Kim Stanley Robinson
Marte Rojo
para Lisa
PRIMERA PARTE
Noche de fiesta
Marte estaba vacío antes de que llegáramos. Esto no significa que nunca hubiera sucedido nada. El planeta había conocido dilataciones, fusiones, perturbaciones, y al fin se había enfriado, dejando una superficie marcada por inmensas cicatrices geológicas: cráteres, cañones, volcanes. Pero todo eso ocurrió en la inconsciencia mineral, sin que nadie lo observara. No hubo testigos, excepto nosotros, que mirábamos desde el planeta vecino, y eso sólo en el último momento de una larga historia. Marte no ha tenido nunca otra conciencia que nosotros.
Ahora todo el mundo conoce la influencia de Marte en la cultura humana: para las generaciones de la prehistoria era una de las luces principales del cielo, a causa de su color rojo y de las fluctuaciones de su luz, y por cómo retrasaba su curso errante entre las estrellas, y a veces incluso lo invertía. Parecía que con todo aquello quisiera decir algo. Así pues, no sorprende que los nombres más antiguos de Marte pesen de un modo peculiar en la lengua: Nirgal, Mángala, Auqakuh, Harmakis. Suenan como si fueran aún más viejos que las lenguas antiguas en las que los encontramos, como si fueran palabras fósiles de la Edad de Hielo o anteriores.

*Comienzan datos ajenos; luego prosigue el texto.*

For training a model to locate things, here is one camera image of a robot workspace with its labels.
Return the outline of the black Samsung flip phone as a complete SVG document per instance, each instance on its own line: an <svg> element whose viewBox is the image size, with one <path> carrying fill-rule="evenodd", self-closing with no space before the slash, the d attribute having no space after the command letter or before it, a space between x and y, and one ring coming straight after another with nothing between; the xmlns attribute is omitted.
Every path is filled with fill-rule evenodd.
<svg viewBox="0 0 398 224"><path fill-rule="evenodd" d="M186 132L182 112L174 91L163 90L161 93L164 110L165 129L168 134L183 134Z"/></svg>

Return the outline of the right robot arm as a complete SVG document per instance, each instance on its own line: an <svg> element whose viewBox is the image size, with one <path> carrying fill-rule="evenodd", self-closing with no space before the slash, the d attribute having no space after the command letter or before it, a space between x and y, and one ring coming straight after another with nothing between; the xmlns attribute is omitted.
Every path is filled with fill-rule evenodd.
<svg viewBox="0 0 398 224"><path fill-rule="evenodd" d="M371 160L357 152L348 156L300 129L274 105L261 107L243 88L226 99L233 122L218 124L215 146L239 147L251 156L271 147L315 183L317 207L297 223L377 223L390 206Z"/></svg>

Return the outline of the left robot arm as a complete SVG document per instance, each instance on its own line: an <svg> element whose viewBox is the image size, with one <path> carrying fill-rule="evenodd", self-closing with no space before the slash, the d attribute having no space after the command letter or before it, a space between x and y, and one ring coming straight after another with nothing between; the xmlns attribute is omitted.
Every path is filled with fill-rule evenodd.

Sí, durante miles de años Marte tuvo un poder sagrado para los humanos; y su color lo convirtió en un poder amenazante, ya que representaba la ira, la sangre, la guerra y el corazón.
Luego los primeros telescopios nos dieron una imagen más próxima, y vimos el pequeño disco anaranjado de polos blancos y manchas oscuras, que se expandían y se contraían junto con las largas estaciones. Ningún avance en la tecnología del telescopio nos dio mucho más: pero las imágenes captadas desde la Tierra bastaron a Lowell para inspirarle una historia, la historia que todos conocemos, la de un mundo agonizante y un pueblo heroico, que construía canales desesperadamente para contener la última y mortal invasión del desierto.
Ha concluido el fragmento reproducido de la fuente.